C'est avec ce genre de phrase sibylline que MARKKO vous sèche en interview lorsqu'il parle de sa peinture. Autodidacte complet versé d'abord dans la musique, notre artiste, qui a longuement travaillé avec Franck Langlolff ou Yannick Noah, ne s'est pris d'amour pour les pinceaux qu'une fois passée la cinquantaine.

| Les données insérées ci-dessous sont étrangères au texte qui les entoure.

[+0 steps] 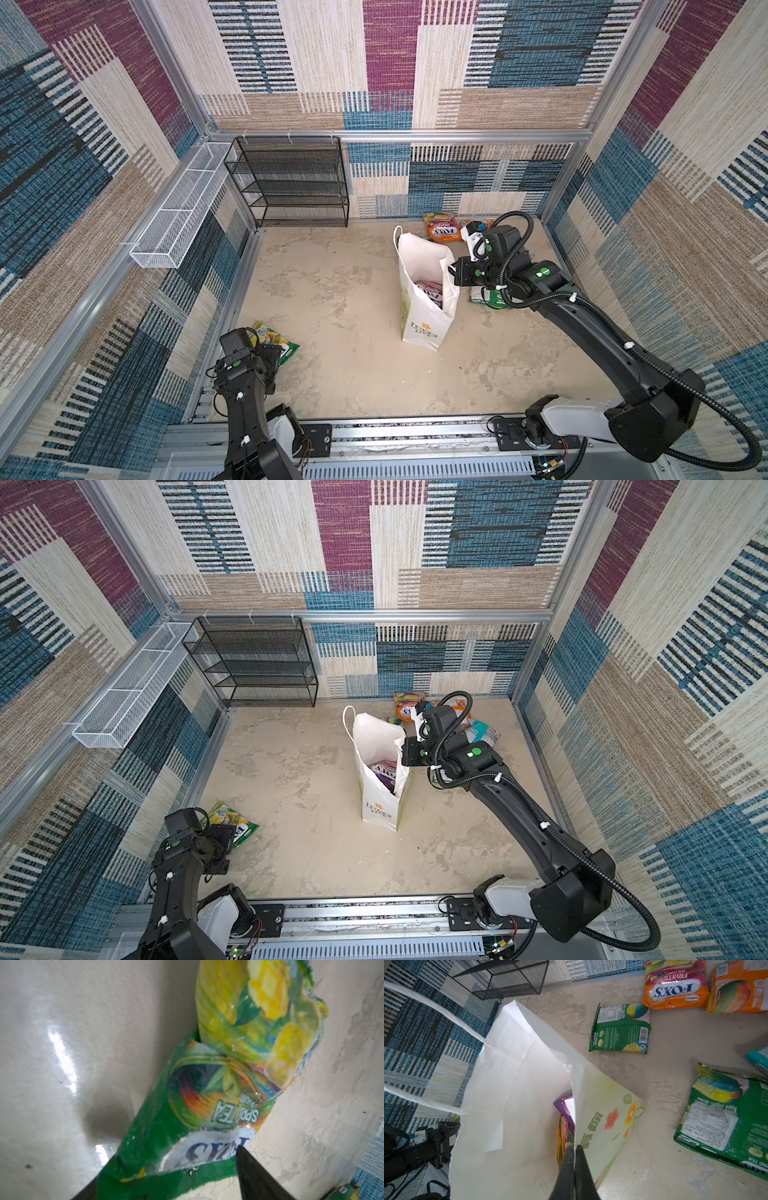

Mais comme tout véritable artiste, il s'est nourri de toutes ses expériences de vie, de toutes ses rencontres pour aujourd'hui retranscrire sur les toiles tous les fracas du monde avec une évocation poétique surprenante.
Lui qui voyage essentiellement entre Rouen et Pont l'Evêque, peint des tiles qui vous emmènent à l'école de Cuba sur le malecon de La Havane, ou aux confins des ghettos d'Afrique du Sud avec une justesse incroyable agrémentée de ce que les experts appellent "une véritable vision d'artiste".
Inspiré par la bande dessinée comme par les graffitis, par les instruments de musique comme par les couleurs de la rue, MARKKO semble avoir tout ingéré de notre époque tourmentée. Puis avec ce don unique qui lui apartient, il réussit tel un journaliste pictural à ne recracher que l'essentiel de notre actualité.
Ses formats de taille standard remplissent l'espace au-delà de leurs véritables dimensions et vous interpelleront sur l'essence de notre monde contemporain.